◆ **THE TASK**:
Reproduce, without any change, the span of lines from the opening of the records below to the line containing "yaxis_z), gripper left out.", inclusive.
---------- DATA FOR THIS TASK ----------
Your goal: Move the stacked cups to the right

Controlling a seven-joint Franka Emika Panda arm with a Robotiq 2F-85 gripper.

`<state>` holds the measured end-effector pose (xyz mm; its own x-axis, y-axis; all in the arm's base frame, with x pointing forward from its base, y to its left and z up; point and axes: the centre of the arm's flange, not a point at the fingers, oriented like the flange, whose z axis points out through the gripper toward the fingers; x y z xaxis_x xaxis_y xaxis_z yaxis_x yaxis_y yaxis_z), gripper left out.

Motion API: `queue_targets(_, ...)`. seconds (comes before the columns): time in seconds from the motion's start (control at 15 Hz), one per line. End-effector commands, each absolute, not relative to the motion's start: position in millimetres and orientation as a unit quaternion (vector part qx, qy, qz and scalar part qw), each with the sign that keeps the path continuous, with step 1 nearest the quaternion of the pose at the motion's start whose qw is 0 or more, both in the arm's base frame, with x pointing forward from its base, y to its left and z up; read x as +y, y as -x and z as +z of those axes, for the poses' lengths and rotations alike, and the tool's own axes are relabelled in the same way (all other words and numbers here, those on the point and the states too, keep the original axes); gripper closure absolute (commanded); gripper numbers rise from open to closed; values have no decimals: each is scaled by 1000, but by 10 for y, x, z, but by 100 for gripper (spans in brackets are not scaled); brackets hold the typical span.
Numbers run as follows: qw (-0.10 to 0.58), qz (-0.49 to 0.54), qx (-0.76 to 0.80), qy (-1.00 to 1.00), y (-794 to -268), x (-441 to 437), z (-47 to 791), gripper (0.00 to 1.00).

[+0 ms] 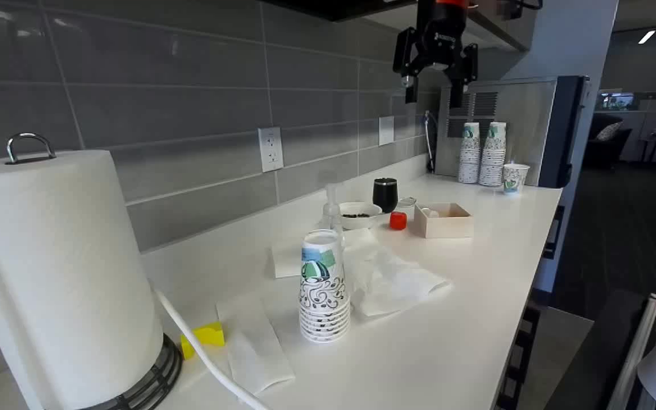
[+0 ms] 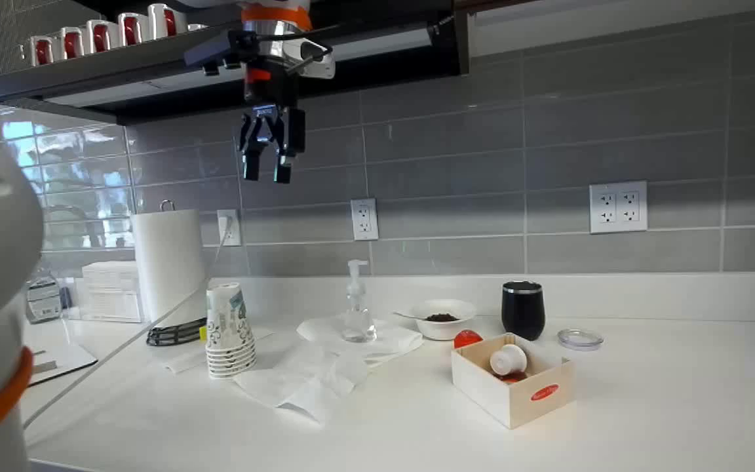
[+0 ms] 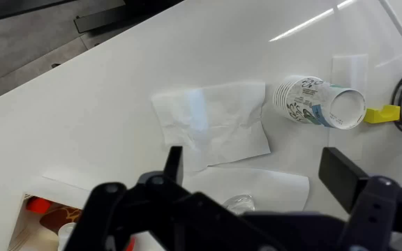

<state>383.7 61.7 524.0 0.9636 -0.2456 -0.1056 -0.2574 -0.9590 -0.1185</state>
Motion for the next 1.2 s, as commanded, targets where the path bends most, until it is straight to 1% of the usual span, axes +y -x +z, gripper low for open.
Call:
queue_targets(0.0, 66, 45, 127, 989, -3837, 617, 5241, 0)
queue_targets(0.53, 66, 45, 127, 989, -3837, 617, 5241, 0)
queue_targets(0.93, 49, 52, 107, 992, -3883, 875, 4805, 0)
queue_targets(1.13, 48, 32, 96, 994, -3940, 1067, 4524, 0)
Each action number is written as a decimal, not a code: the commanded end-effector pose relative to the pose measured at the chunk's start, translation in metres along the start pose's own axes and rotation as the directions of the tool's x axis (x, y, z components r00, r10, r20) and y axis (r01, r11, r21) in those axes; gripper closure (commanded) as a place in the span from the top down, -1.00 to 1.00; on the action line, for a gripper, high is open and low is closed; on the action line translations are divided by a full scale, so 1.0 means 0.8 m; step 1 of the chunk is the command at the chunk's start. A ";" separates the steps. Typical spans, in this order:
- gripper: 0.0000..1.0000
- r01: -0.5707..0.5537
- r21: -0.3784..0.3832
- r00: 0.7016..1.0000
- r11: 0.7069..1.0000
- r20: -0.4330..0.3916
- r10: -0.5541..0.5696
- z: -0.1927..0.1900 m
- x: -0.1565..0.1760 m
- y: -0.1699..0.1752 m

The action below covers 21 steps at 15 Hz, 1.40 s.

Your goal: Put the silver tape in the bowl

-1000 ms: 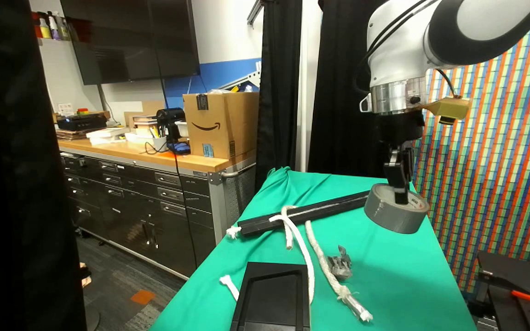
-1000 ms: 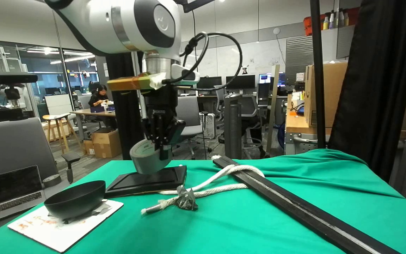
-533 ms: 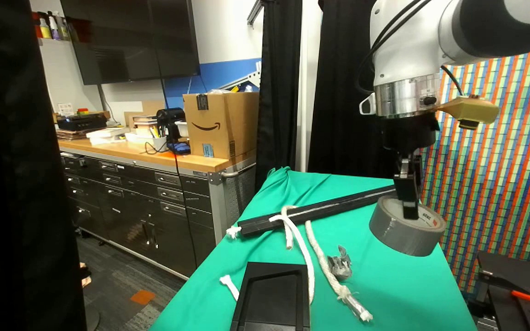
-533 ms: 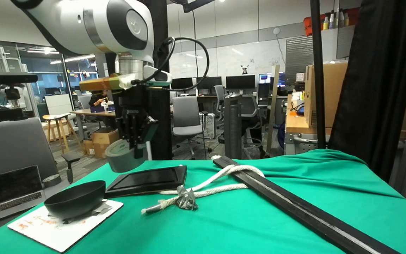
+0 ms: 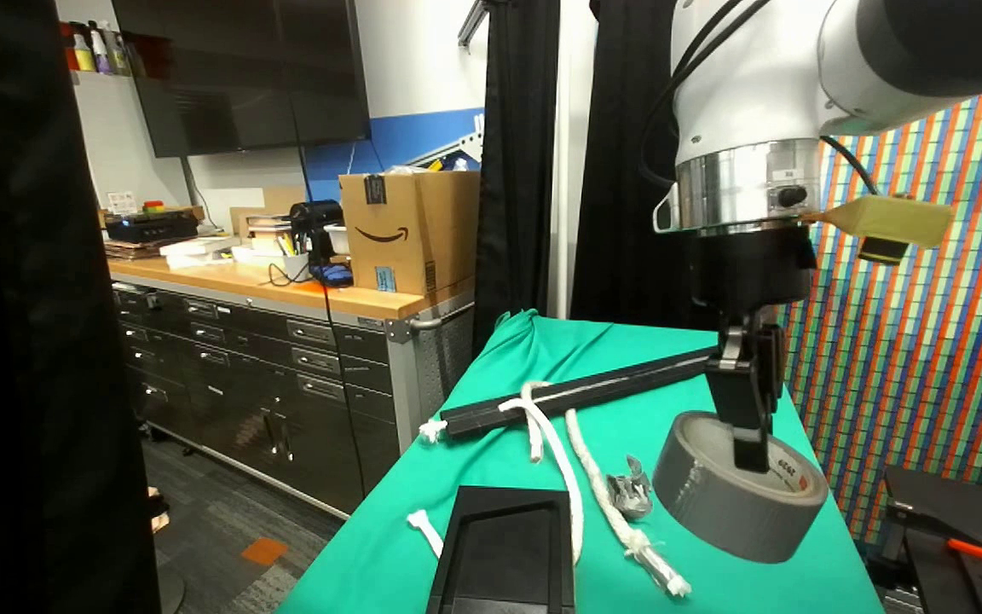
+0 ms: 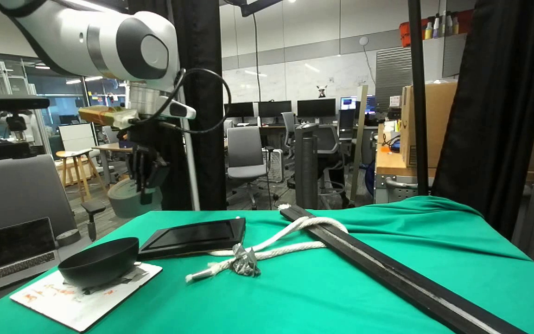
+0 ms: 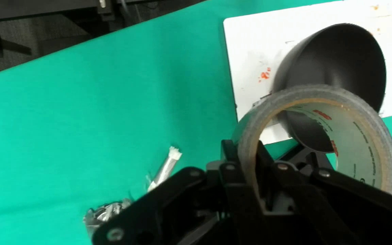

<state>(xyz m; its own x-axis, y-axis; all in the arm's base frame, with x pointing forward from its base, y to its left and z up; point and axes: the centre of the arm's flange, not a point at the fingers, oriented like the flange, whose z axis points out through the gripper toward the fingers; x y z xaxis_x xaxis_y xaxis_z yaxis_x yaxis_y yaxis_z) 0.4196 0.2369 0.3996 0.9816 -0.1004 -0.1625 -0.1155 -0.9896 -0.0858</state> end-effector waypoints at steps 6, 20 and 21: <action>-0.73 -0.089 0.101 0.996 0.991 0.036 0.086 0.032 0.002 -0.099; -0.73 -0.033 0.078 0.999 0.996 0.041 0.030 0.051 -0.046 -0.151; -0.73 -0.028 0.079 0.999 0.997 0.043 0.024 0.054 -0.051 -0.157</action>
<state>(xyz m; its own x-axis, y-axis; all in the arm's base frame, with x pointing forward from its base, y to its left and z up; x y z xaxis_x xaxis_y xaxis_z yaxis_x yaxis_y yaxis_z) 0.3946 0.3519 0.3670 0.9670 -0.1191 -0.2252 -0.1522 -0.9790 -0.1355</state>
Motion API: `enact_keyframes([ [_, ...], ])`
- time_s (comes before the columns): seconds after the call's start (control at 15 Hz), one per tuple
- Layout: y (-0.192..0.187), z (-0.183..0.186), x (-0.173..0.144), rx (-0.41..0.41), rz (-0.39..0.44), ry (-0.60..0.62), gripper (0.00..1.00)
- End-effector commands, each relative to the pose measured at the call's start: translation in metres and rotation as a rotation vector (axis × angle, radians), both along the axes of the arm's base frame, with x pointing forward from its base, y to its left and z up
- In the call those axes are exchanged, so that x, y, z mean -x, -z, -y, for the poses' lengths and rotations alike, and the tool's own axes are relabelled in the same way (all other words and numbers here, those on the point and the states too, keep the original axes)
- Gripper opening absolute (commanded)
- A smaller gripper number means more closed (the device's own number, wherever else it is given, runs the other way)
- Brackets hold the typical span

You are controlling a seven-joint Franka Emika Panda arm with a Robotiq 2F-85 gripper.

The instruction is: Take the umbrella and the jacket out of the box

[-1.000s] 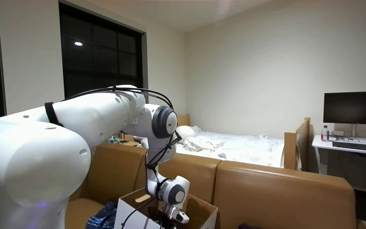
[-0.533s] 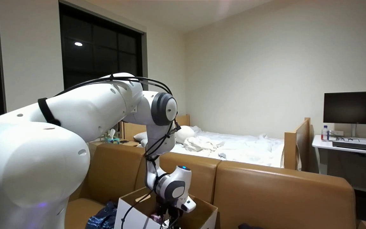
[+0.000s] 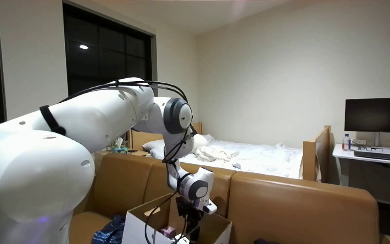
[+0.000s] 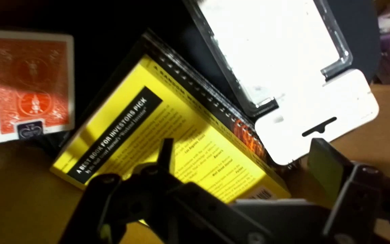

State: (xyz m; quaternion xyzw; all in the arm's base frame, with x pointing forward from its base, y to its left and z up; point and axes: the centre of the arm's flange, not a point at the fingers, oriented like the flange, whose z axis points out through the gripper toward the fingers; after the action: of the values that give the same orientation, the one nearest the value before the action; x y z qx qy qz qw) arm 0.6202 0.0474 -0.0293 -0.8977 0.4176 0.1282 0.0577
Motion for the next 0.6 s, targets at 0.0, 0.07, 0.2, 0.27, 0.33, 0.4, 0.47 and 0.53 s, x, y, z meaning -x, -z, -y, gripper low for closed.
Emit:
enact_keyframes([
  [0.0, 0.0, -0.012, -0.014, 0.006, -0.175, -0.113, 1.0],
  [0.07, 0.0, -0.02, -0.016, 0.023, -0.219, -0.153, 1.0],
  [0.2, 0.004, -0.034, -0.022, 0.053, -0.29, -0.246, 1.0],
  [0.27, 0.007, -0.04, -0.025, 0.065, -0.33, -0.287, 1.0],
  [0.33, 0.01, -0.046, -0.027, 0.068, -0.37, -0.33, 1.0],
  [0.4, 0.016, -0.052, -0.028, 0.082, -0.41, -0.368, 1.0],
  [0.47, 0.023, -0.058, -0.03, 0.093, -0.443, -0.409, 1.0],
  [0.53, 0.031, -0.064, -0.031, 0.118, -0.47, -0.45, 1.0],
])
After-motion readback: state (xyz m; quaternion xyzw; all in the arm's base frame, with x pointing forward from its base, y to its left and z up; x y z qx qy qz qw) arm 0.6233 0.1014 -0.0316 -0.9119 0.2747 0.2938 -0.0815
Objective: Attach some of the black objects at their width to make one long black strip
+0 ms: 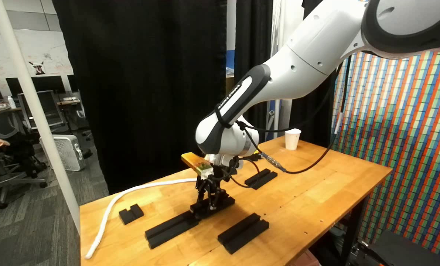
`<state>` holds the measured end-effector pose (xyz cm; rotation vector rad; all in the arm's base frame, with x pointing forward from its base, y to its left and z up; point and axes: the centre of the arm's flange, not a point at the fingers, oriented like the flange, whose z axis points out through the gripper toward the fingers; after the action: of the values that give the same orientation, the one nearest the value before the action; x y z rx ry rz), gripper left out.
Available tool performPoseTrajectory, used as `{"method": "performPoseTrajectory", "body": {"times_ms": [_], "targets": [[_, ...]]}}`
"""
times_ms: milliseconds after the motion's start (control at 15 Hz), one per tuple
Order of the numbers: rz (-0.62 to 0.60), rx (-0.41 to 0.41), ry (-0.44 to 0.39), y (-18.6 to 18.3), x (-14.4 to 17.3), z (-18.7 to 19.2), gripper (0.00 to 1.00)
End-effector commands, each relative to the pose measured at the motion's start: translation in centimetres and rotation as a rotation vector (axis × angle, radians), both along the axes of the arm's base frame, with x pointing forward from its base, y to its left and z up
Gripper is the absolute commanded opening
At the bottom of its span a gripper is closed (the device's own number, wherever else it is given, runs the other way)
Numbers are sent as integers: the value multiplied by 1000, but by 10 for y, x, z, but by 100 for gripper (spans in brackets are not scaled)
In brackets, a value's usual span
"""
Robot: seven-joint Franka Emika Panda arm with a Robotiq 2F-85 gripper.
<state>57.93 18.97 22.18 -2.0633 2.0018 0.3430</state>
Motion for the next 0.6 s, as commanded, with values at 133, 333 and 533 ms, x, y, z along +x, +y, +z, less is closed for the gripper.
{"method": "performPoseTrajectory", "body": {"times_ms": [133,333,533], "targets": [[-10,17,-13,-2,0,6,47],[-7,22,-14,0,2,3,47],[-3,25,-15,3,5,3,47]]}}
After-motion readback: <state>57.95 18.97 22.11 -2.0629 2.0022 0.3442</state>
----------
◆ **RESULT FOR THIS EXERCISE**:
Your goal: Move the stacked cups to the right

Controlling a seven-joint Franka Emika Panda arm with a Robotiq 2F-85 gripper.

`<state>` holds the measured end-effector pose (xyz mm; its own x-axis, y-axis; all in the arm's base frame, with x pointing forward from its base, y to its left and z up; point and axes: the centre of the arm's flange, not a point at the fingers, oriented like the flange, whose z axis points out through the gripper toward the fingers; x y z xaxis_x xaxis_y xaxis_z yaxis_x yaxis_y yaxis_z), gripper left out.

Nothing else belongs to this exercise.